Below are the records; copy exactly the stretch from the line containing "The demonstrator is" through the line containing "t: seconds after", both ends included, and nothing else.

Records contained in a dataset
- - -

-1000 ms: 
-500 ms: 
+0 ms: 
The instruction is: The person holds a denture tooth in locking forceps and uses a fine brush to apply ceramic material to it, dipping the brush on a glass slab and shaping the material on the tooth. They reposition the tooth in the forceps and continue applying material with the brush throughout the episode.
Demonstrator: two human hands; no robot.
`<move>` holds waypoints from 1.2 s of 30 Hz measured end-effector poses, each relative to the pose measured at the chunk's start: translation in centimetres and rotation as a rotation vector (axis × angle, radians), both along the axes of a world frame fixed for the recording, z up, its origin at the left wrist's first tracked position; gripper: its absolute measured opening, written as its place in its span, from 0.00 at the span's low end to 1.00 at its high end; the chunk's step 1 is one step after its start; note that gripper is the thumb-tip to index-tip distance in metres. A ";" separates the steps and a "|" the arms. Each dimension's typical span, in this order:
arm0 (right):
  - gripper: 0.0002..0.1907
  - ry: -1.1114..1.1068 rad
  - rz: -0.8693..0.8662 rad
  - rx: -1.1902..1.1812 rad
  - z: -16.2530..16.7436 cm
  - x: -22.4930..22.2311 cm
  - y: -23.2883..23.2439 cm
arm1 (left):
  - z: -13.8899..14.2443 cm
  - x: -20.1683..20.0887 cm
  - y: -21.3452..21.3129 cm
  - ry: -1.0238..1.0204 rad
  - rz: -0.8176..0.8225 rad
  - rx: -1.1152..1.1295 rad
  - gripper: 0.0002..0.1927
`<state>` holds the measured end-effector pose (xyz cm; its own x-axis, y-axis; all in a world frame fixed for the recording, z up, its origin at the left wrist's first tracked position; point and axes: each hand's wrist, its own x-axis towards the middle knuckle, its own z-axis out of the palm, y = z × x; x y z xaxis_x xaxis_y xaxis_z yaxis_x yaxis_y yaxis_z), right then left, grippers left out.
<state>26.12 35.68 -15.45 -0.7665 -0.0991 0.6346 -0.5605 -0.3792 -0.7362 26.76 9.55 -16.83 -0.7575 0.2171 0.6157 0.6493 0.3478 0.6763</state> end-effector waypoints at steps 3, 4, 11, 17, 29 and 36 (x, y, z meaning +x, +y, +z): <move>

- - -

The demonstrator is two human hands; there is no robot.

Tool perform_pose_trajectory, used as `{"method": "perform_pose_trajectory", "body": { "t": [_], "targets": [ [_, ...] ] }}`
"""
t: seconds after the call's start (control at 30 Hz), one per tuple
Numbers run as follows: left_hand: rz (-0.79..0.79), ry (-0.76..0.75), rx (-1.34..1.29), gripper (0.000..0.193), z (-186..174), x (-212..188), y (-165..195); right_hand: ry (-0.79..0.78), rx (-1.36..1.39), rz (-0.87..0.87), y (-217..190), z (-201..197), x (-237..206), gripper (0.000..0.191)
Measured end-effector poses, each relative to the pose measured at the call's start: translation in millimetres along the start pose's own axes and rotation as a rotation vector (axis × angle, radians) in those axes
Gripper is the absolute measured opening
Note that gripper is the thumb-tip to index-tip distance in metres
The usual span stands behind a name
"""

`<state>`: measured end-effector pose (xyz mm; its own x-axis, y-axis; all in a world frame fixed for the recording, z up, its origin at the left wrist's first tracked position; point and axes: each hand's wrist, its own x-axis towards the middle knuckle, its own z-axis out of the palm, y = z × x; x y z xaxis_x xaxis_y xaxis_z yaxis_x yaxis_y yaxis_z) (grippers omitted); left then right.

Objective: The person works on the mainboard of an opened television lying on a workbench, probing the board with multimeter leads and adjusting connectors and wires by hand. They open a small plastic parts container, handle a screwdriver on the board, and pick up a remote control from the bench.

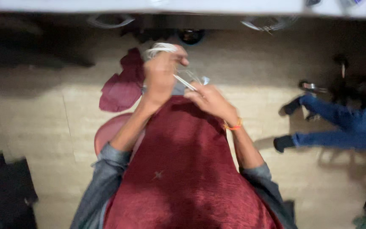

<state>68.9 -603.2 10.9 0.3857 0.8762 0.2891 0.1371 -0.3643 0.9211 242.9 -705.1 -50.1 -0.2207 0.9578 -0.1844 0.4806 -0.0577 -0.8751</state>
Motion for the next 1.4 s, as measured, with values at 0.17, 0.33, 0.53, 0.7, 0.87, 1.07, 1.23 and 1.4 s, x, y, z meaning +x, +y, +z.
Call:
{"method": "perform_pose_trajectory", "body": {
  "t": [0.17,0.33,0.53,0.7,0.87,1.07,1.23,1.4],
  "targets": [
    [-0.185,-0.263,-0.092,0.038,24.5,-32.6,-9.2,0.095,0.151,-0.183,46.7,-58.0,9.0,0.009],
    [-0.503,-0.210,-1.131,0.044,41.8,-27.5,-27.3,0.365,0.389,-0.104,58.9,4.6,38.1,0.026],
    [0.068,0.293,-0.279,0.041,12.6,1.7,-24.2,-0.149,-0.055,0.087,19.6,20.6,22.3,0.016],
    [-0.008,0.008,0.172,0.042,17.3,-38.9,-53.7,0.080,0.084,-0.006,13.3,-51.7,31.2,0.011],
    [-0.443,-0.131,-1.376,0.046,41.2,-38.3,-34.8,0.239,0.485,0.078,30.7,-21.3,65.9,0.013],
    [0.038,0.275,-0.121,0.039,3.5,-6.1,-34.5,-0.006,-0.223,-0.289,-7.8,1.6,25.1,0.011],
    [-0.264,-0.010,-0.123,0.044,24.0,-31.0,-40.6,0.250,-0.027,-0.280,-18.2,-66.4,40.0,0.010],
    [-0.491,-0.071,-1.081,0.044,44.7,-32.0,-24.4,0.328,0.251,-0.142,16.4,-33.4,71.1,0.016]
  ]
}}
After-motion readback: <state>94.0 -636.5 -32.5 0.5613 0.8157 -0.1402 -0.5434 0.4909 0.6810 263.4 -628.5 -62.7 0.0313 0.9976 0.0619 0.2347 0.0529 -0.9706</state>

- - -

SOLUTION ::
The demonstrator is two human hands; there is no robot.

Tool perform_pose_trajectory, used as `{"method": "perform_pose_trajectory", "body": { "t": [_], "targets": [ [_, ...] ] }}`
"""
t: seconds after the call's start (control at 30 Hz), one per tuple

There is nothing further to this exercise.